# [DESCRIPTION OF THE TASK]
The whole listing is to be given again without alteration, except that its pictures are dropped.
__________________________________________________
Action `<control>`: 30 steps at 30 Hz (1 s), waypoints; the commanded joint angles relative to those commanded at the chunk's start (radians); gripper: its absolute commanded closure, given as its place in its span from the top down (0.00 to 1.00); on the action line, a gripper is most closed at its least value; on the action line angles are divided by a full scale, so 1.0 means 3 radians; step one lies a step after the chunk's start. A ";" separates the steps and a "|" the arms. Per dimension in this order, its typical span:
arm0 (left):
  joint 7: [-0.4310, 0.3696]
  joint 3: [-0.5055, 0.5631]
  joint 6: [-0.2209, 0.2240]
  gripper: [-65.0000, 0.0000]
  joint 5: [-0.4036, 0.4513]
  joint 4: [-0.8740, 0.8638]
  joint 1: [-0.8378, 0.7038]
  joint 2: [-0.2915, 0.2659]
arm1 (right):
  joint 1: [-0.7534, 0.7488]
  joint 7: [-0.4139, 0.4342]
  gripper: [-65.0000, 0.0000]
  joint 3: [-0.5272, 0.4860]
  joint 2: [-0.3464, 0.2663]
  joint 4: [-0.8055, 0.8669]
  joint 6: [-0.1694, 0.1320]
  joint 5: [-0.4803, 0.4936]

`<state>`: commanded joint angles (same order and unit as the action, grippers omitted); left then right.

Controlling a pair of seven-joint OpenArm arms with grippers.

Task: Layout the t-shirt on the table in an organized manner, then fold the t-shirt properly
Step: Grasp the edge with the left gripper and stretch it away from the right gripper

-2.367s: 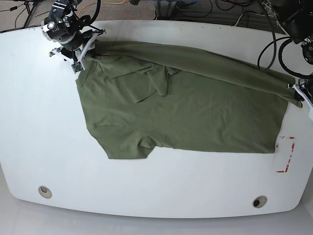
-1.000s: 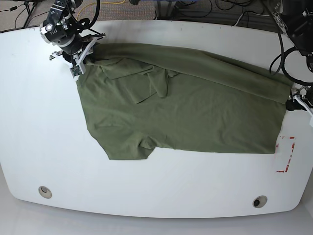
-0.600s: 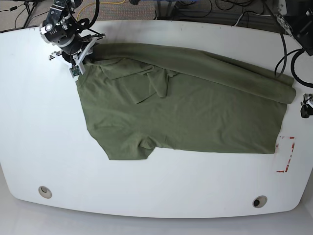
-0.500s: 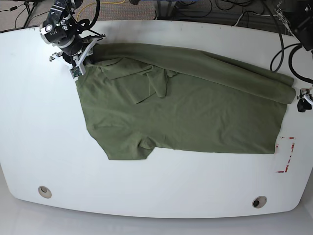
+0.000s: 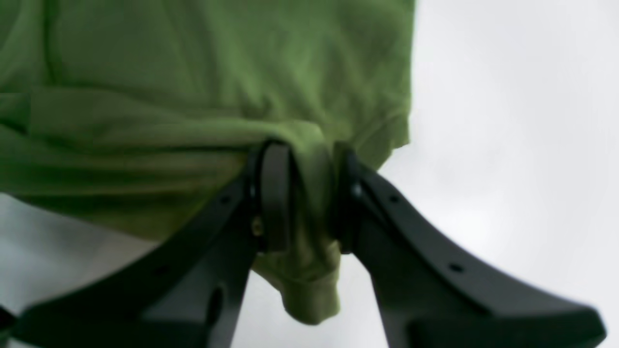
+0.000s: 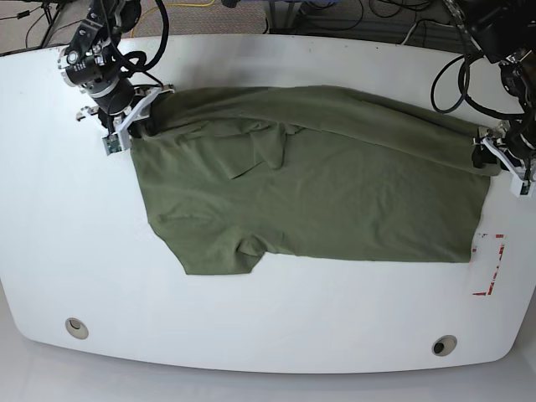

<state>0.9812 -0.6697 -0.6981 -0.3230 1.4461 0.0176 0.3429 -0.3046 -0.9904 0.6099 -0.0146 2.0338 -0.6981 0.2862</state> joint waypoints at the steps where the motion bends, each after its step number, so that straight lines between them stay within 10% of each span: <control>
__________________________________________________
# [ANSWER SPACE]
Action `<control>`: 30 steps at 30 Hz (1 s), waypoints; the commanded joint angles relative to those commanded at the chunk's start (radians); gripper: its absolute commanded closure, given as its place in its span from the top down (0.00 to 1.00); on the action line, a gripper is most closed at its least value; on the action line angles are divided by a full scale, so 1.0 means 3 radians; step one lies a step after the chunk's start. A ";" separates the steps and a "|" the arms. Per dimension in this order, its typical span:
arm0 (left):
  joint 7: [-0.4310, 0.3696]
  joint 3: [-0.5055, 0.5631]
  joint 6: [-0.2209, 0.2240]
  gripper: [-65.0000, 0.0000]
  joint 5: [-0.4036, 0.4513]
  joint 4: [-0.8740, 0.8638]
  joint 1: [-0.8378, 0.7038]
  joint 2: [-0.2915, 0.2659]
arm1 (right):
  joint 1: [-0.7534, 0.7488]
  joint 7: [-0.4139, 0.4342]
  gripper: [-65.0000, 0.0000]
  joint 3: [-0.5272, 0.4860]
  joint 2: [-0.3464, 0.2663]
  joint 4: [-0.8055, 0.8669]
  joint 6: [-0.1694, 0.1320]
  joint 5: [-0.4803, 0.4936]

`<state>`: commanded joint angles (same order and unit as the action, grippers omitted); left then right.

Controlling a pair of seven-joint OpenArm arms with grippers.

Task: Layout the t-shirt on the table in an organized manner, then fold the t-shirt properly
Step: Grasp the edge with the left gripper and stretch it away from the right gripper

-2.367s: 
-1.000s: 
-0.600s: 
-0.500s: 
+0.000s: 
+0.000s: 

<state>0.9812 -0.6697 -0.6981 -0.3230 1.4461 0.0176 0.3429 -0.3046 -0.9904 0.6099 -0.0146 2.0338 -0.6981 0.2862</state> joint waypoints at the steps where the motion bends, each after its step number, so that straight lines between them stay within 10% of each span: <control>

Work on this exercise is now complete.